Assigned task
Only the lines running from the line with "the beige teacup" to the end of the records below belong in the answer, each copied exactly.

»»

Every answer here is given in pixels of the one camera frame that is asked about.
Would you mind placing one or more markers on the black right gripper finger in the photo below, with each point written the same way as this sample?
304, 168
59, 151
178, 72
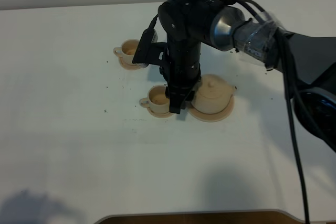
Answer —
193, 94
177, 97

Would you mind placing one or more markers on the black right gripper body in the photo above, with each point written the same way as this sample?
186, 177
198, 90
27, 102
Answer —
180, 66

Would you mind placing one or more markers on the beige ceramic teapot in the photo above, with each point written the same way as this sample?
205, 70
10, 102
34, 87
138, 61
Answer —
212, 95

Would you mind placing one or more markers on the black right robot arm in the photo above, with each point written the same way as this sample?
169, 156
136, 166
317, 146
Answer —
307, 63

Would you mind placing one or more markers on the large beige teapot saucer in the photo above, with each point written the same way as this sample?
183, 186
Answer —
212, 115

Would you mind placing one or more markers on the near beige teacup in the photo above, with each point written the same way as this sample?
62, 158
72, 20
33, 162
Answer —
155, 90

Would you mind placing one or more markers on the beige teacup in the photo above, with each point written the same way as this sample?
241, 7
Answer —
155, 90
127, 51

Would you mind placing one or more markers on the near beige cup saucer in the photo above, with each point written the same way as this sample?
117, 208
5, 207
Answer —
160, 114

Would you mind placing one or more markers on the beige cup saucer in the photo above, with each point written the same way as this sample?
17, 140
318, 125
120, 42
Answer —
128, 66
160, 114

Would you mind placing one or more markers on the far beige cup saucer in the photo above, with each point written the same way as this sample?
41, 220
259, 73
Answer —
128, 66

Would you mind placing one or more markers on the far beige teacup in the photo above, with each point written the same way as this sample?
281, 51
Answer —
127, 51

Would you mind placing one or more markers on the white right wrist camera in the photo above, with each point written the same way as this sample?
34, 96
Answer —
149, 51

««

Finished exercise
Would you mind placing one or more markers on the beige teacup in the photo above, with each point written the same way as this sample?
241, 7
Answer —
155, 90
127, 51

Would you mind placing one or more markers on the near beige cup saucer in the photo above, with each point written the same way as this sample?
117, 208
5, 207
Answer —
160, 114

Would you mind placing one or more markers on the beige cup saucer in the photo above, with each point written the same way as this sample?
17, 140
318, 125
120, 42
Answer —
128, 66
160, 114

Would you mind placing one or more markers on the far beige cup saucer in the photo above, with each point written the same way as this sample?
41, 220
259, 73
Answer —
128, 66

Would you mind placing one or more markers on the far beige teacup in the photo above, with each point written the same way as this sample?
281, 51
Answer —
127, 51

Would you mind placing one or more markers on the white right wrist camera in the photo above, with each point written the same way as this sample?
34, 96
Answer —
149, 51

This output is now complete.